Taxpayers who turned out for the first town hall meeting held by the Somervell County Hospital Authority Board last week had finances and the hospital’s future on their minds.
Several people in the audience also drew applause when they expressed support for keeping Glen Rose Medical Center a county facility and not selling it.
Only three members of the seven-member board – chairman Larry Shaw and members Ernie Reinke and Gary Whittle — were allowed to address questions at the forum held at the Somervell County Expo Center. About 100 people attended.
The state’s Open Meetings Act requires governmental entities to post notice of public meetings at least 72 hours in advance. Even though the board had advertised the town hall meeting weeks in advance in both Glen Rose newspapers, an attorney called Gary Marks, chief executive officer of Glen Rose Medical Center, the day before the town hall forum to point out that it would be considered a board meeting if a quorum of board members spoke.
Since no official notice of a board meeting could be posted in time, only three board members could be on the podium.

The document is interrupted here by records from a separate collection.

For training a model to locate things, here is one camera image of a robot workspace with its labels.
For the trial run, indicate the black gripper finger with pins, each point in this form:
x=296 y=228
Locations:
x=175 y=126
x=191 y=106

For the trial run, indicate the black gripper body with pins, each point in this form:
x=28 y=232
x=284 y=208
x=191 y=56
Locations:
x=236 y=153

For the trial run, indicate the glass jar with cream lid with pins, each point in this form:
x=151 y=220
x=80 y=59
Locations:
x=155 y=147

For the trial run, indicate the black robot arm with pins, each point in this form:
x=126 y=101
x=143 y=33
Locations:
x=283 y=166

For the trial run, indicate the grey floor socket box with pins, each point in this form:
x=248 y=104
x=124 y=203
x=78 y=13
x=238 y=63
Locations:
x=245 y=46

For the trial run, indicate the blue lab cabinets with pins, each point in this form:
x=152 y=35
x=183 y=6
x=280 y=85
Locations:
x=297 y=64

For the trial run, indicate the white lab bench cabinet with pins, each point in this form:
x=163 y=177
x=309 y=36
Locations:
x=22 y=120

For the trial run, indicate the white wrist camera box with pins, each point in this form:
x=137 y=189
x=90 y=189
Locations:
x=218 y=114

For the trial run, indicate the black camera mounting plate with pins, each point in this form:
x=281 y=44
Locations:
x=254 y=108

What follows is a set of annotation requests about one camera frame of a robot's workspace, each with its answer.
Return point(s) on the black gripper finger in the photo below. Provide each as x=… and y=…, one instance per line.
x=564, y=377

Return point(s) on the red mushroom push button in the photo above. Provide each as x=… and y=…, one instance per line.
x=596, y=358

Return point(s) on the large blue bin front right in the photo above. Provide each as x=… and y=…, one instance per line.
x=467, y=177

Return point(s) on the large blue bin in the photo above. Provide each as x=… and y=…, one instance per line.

The other board members – Sharon Boone, Bob Lancaster, Angie Robertson and Deborah Gray – were allowed to attend, however.
“What we’re doing here is to listen to your input,” Whittle said. “We can’t do anything about the past. But we’re here to talk about the future of Glen Rose Medical Center.”

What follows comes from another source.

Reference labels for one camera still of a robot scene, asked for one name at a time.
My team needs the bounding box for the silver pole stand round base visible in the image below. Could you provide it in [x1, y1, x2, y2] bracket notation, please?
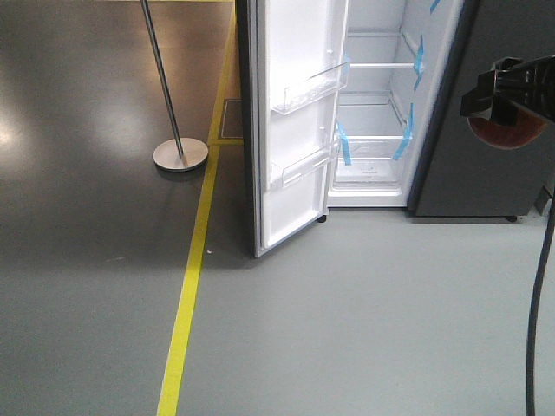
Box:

Shaw said in his opening remarks that, contrary to a published report several months ago, the medical center has not lost $1 million.
The fiscal year projection was for a possible $1 million loss, but the medical center is “severely under that number” for the first six months, Shaw said. Its current fiscal year began on Oct. 1.
“We’re glad things are a bit better” than the original projections, he added.
Whittle added that the board at its next regular meeting on Thursday hopes to identify a new audit firm to look at the hospital foundation's last three months in business before the board of trustees took over.
The Somervell County Commissioners Court appointed the board last November. Members began serving in January.
“We think it's healthy to rotate auditors,” Whittle said. “We want to make sure that the number we inherited are true and factual.”